Spinning like a broken record?

About a year ago, a consortium of private equity firms led by Edgar Bronfman bought Warner Music Group (WMG) for $2.6bn. As the company plans to go public, one of their own acts is throwing a platinum album into the works, writes Aaron Lovell.

It sounds like a typical private equity success story.

Warner Music Group (WMG), a record label operating in the always-choppy waters of the music business, was bought by a consortium of private equity investors in early 2004. The new owners set about on a restructuring plan to cut $250 million (€195 million) in expenses annually, which brought a 17 percent jump in profits for the first half of last year. The label eliminated more than 1,000 staff positions and trimmed costs, while playing up bankable, million-selling powerhouses like Metallica, Madonna, Kid Rock and Green Day. The company is preparing for a $750 million IPO as early as this week.

The problem arose when it came time to divvy up the profits. It seems a record label is not your typical private equity portfolio company.

Linkin Park

One of WMG’s best-selling acts, Los Angeles-based hard rock act Linkin Park, is causing the label headaches on the eve of its IPO. Dubbed by WMG chairman Edgar Bronfman “the biggest rock band in the world,” the band’s first two records were massive hits during an industry slump, gaining massive radio airplay and selling 17.9 million records in the US alone.

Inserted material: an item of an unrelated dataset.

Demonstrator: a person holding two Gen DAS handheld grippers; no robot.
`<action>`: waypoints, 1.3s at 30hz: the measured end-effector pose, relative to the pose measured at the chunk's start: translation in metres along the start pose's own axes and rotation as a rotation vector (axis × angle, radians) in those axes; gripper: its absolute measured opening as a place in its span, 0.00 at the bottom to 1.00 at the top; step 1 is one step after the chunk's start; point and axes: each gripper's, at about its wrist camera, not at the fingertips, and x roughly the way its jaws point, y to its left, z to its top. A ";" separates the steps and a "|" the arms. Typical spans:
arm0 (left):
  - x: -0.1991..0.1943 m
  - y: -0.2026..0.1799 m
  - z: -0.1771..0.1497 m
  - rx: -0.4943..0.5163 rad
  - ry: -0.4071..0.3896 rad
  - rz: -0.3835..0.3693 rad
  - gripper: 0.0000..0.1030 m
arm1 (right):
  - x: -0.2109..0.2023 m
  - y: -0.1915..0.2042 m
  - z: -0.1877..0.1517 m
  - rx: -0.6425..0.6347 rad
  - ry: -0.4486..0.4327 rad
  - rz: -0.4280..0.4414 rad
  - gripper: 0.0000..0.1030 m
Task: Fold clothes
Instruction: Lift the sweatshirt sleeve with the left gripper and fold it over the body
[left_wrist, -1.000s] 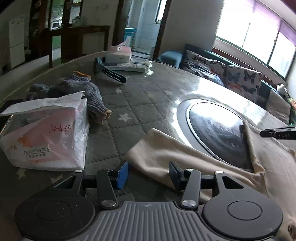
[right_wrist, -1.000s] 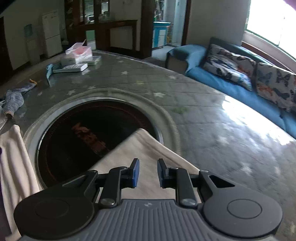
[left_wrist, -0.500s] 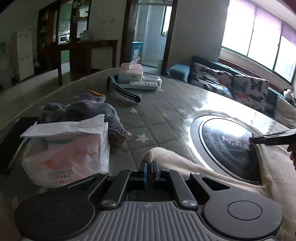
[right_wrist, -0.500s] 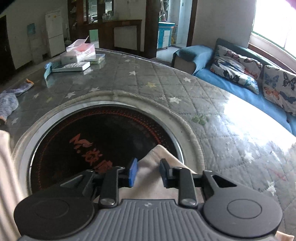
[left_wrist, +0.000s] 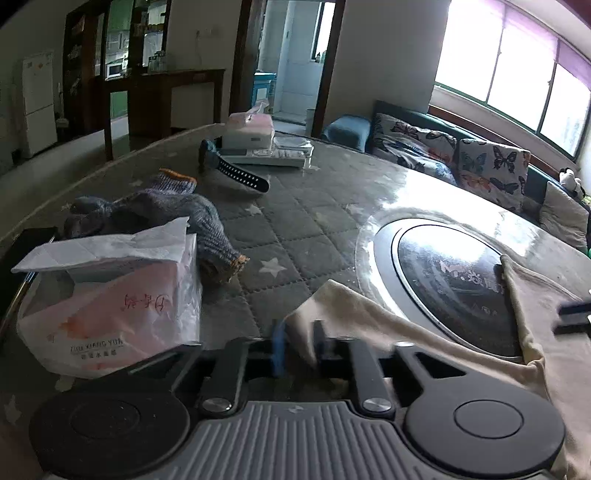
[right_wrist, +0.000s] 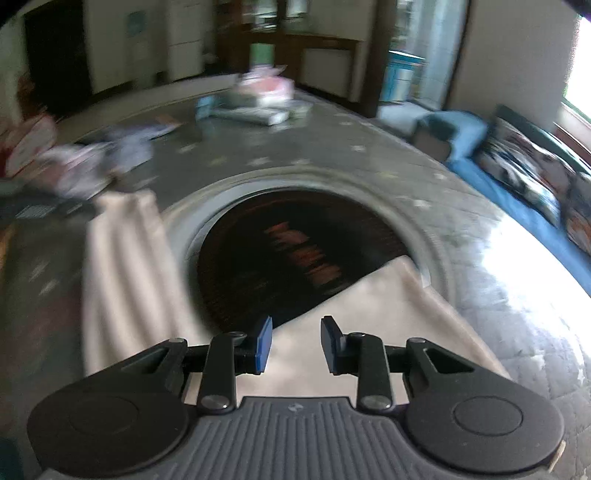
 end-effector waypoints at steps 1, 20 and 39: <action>-0.001 0.001 -0.001 -0.010 0.001 -0.007 0.40 | -0.005 0.010 -0.004 -0.021 0.005 0.012 0.27; -0.015 -0.003 0.021 -0.001 -0.115 -0.037 0.05 | -0.020 0.108 -0.046 -0.226 0.010 0.050 0.27; -0.021 -0.016 0.042 0.031 -0.131 -0.089 0.05 | -0.019 0.111 -0.044 -0.165 -0.022 0.161 0.28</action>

But last week, the band took public a feud with the label in a scathing press release, decrying WMG’s new owners for “reaping a windfall of $1.4 billion,” meanwhile cutting marketing and promotional budgets. In addition to describing the terms of the quick flip, the statement also pointed out that Linkin Park will receive no direct compensation from the IPO.
The release stated: “After reading numerous accounts and daily articles about how WMG executives and corporate raiders have ridden the coattails of the creative community to extract massive rewards, Linkin Park has become increasingly offended and discouraged.”

To make a long press release short, they want out of their contract. The band still owes WMG four records.

WMG insiders told the New York Times earlier this week that the band is posturing to cover up failed negotiations between its management company The Firm and the label. The newspaper said Linkin Park had sent a letter to WMG last month requesting a portion of the proceeds from the IPO. Warner reportedly rejected the offer and further horse-trading over profit cuts and larger advances broke down, leading to the current stand-off.

To add insult to injury, WMG also reportedly asked Linkin Park to play at the New York Stock Exchange to celebrate the IPO. Guitarist Brian Delson told the newspaper that the Wall Street performance “just exemplifies how out of touch the ownership of the Warner Music Group is with our band.”
WMG’s IPO is expected to raise as much as $750 million for the label’s current owners, including Bronfman’s Lexa Partners, Thomas H. Lee Partners, Bain Capital and Providence Equity Partners who bought the struggling record label in late 2003.

Ultimately, the free market will determine how much value Linkin Park adds to WMG’s roster, but that didn’t stop Linkin Park from offering their opinion.

“The loss of future Linkin Park recordings will be disastrous for WMG,” the band said in the press release. “While there are hundreds of bands signed to the WMG roster, the music business is still a hit-driven industry.”